Abstract 150: Identification of SYNPO2, SYNM, LMOD1, PDLIM7 and PLN as Novel Markers of Smooth Muscle Cells in Atherosclerosis

Abstract

Smooth muscle cell (SMC) activation is a hallmark of vascular remodeling associated with downregulation of SMC specific genes and altered cell function. Our aim was to identify a novel set of genes silenced following SMC activation in vascular disease. We compared microarrays from carotid plaques (n=177) vs. undiseased arteries and symptomatic vs. asymptomatic patients and found that ‘muscle contraction’, ‘muscle differentiation’ and ‘cytoskeleton based migration’ were the most significantly downregulated pathways (p=6.06e-23; 5.22e-11; 4.62e-11 respectively).
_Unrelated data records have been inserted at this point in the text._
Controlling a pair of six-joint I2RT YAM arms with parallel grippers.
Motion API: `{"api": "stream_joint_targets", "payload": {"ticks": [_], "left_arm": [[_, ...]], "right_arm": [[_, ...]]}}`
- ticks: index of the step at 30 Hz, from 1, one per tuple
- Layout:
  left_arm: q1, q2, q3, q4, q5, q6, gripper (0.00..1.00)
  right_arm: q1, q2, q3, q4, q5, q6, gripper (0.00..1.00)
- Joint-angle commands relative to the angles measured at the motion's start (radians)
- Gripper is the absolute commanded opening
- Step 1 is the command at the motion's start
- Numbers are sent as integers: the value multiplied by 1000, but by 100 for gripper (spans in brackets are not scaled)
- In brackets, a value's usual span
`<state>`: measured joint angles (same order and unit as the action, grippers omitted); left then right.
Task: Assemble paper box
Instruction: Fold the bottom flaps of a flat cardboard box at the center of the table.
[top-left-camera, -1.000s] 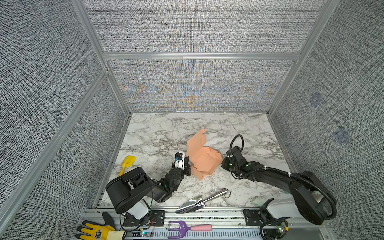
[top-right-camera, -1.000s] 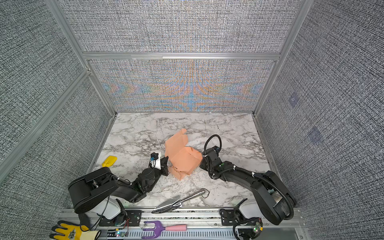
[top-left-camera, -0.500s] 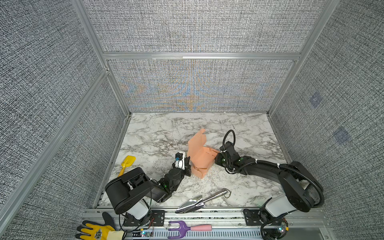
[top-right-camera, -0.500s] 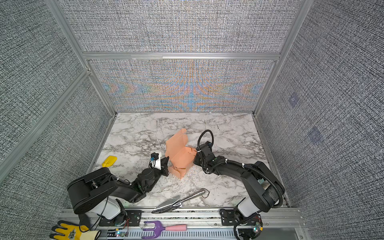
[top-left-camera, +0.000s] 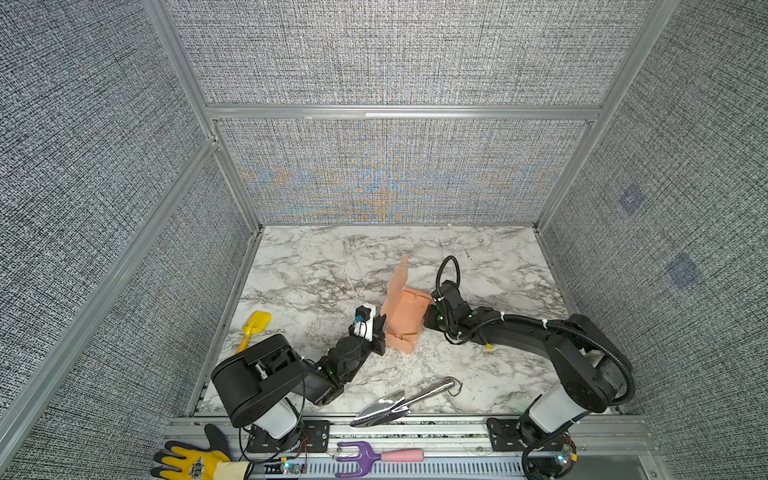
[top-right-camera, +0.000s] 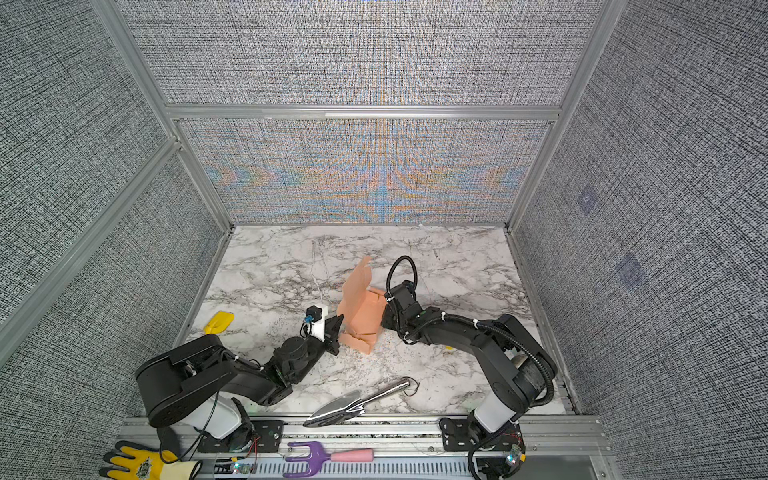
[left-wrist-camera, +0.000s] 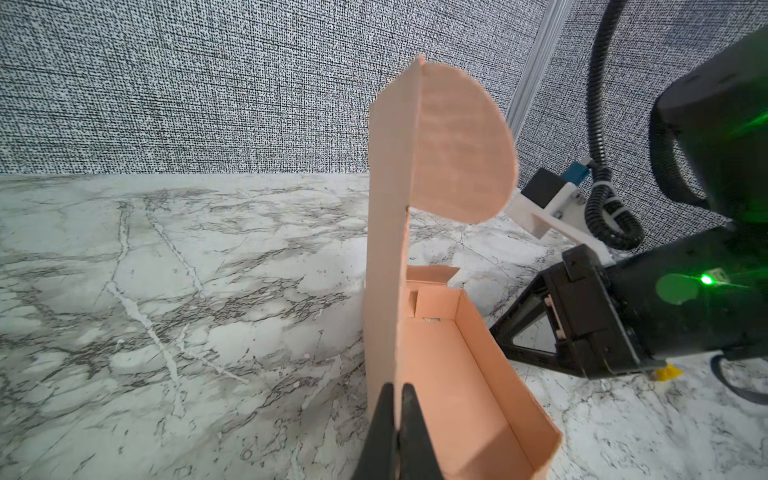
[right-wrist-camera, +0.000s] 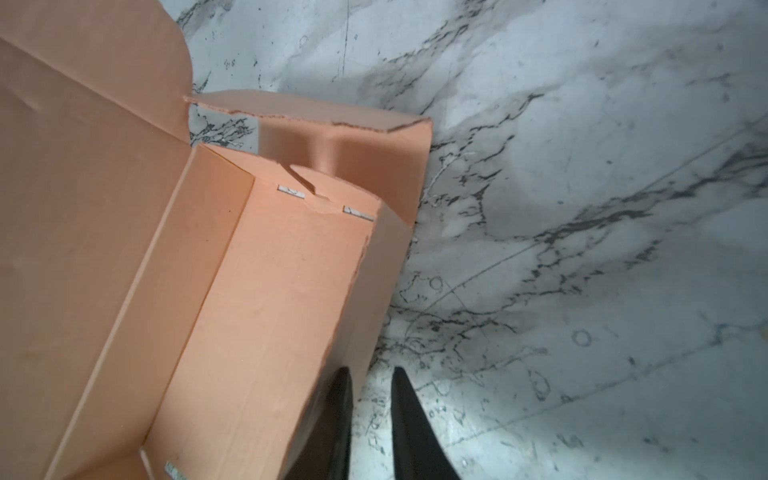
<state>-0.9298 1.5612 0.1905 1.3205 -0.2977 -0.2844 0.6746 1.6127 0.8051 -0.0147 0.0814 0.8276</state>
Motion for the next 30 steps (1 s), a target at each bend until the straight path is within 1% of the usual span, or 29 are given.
{"api": "stream_joint_targets", "payload": {"ticks": [1, 11, 15, 22, 26, 30], "left_arm": [[0, -6, -5, -20, 48, -5, 0], [-1, -44, -54, -63, 114, 1, 0], [0, -38, -93, -14, 117, -6, 0], [-1, -27, -110, -17, 160, 18, 0], [0, -42, -120, -35, 164, 18, 0], [0, -43, -118, -44, 162, 18, 0]], "right_arm": [[5, 3, 4, 12, 4, -21, 21], [13, 21, 0, 44, -12, -49, 21], [14, 21, -3, 46, -14, -64, 21], [14, 35, -6, 58, -19, -86, 21], [14, 27, -2, 43, -12, -108, 22], [8, 12, 1, 27, -1, -127, 28]]}}
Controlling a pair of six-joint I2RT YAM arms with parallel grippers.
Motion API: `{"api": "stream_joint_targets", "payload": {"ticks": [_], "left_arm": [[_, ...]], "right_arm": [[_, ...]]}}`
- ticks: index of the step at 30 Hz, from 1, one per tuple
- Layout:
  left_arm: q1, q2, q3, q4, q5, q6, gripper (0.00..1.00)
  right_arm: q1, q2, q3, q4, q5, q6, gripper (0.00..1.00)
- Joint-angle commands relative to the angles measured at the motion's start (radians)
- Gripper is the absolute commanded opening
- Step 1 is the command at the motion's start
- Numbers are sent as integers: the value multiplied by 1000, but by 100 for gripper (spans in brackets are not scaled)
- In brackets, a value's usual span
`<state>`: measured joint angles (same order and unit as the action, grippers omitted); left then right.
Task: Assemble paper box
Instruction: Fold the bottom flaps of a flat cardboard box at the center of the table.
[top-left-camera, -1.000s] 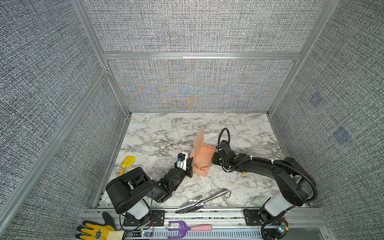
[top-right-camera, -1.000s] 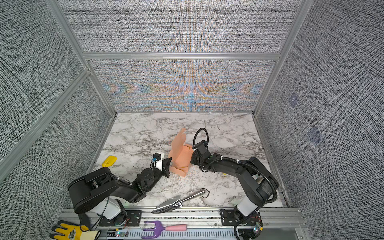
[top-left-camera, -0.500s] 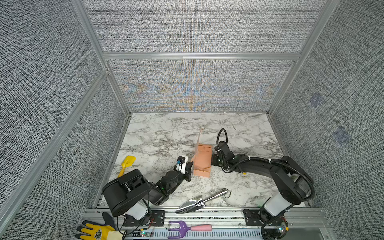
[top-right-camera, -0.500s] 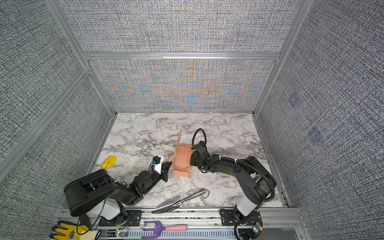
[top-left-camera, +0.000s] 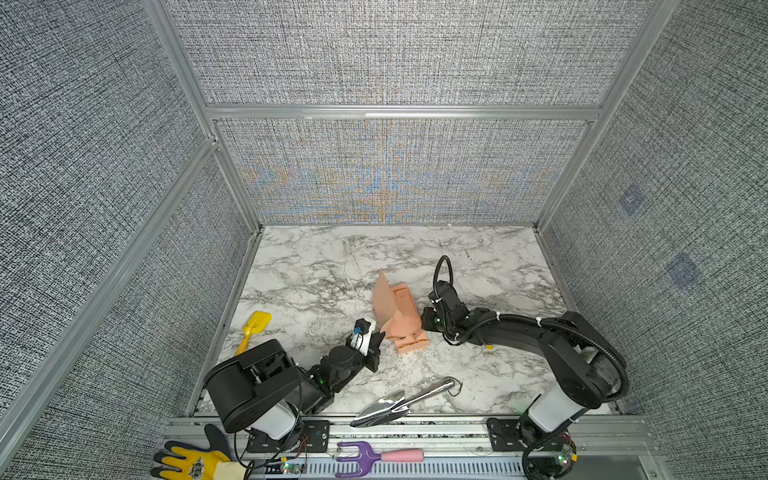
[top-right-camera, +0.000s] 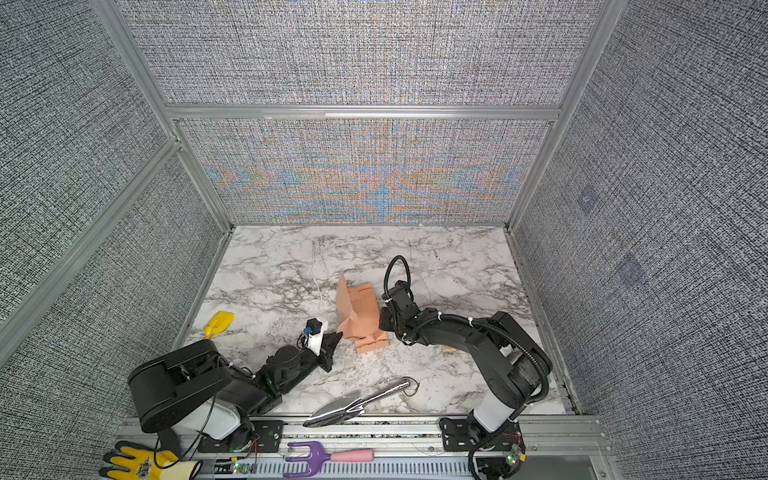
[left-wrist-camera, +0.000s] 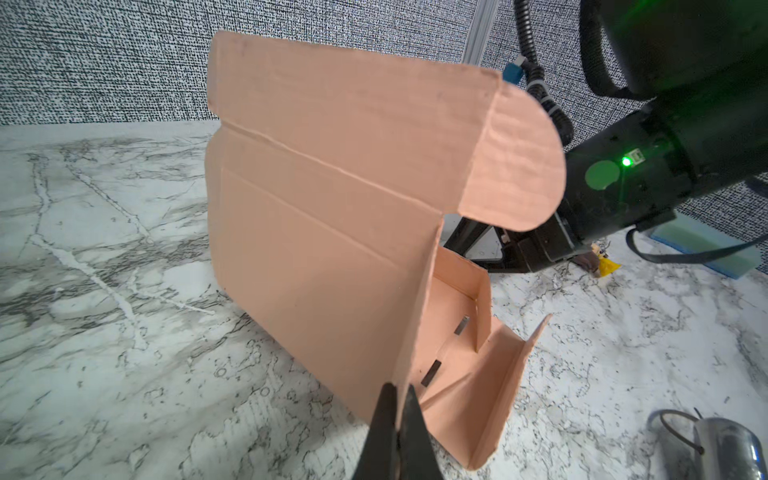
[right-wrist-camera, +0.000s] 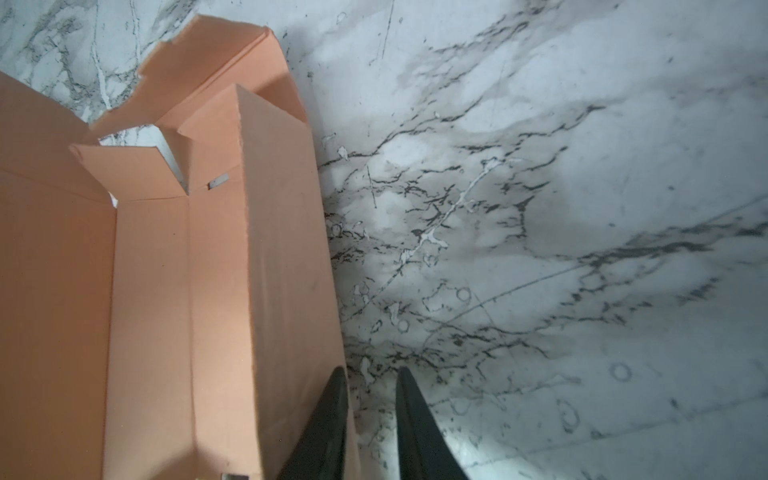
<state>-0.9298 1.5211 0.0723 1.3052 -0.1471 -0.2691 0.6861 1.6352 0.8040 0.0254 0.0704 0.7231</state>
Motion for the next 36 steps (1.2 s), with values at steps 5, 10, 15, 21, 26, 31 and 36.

Genes clustered in these categories were known SMC markers together with a novel set of genes functionally coupled to actin cytoskeleton: SYNPO2, SYNM, LMOD1, PDLIM7 and PLN. Transcription factors regulating the expression of these genes showed enrichment of SRF, MYOD1 and MYOGENIN, known to control muscle differentiation. Downregulation of these genes was validated in independent microarrays from carotid (n=21) and coronary plaques (n=38). Their expression was positively correlated to typical SMC markers both in human plaques (Pearson r>0.8, p<0.0001) and rat carotid intimal hyperplasia (r>0.9, p<0.0001). In microarrays from rat carotid balloon injury, these genes were downregulated in the early phases of tissue remodeling but gradually reappeared in the mature intima. By immunohistochemistry, the proteins localized to SMCs in normal human vessels, but were mostly absent in plaques and restenosis tissues. In vitro, SYNPO2 and PDLIM7 localized to actin filaments, SYNM to cortical cytoskeleton, PLN to nucleus while LMOD1 was rapidly lost in cultured human and primary rat SMCs. Polymorphisms in some of these genes associated with carotid intima-media thickness in high-risk coronary artery disease subjects (n=3400). By eQTL analyses, rs11746443 influenced PDLIM7 expression in plaques. Interestingly, this polymorphism constitutes the binding site for HEY1 transcription factor implicated in vascular development. We identified a panel of novel SMC proteins, which are lost in vascular disease and reflect the altered phenotype of SMCs in vascular remodeling. Our results indicate that these could be early and sensitive markers of the SMCs dedifferentiation in atherosclerosis.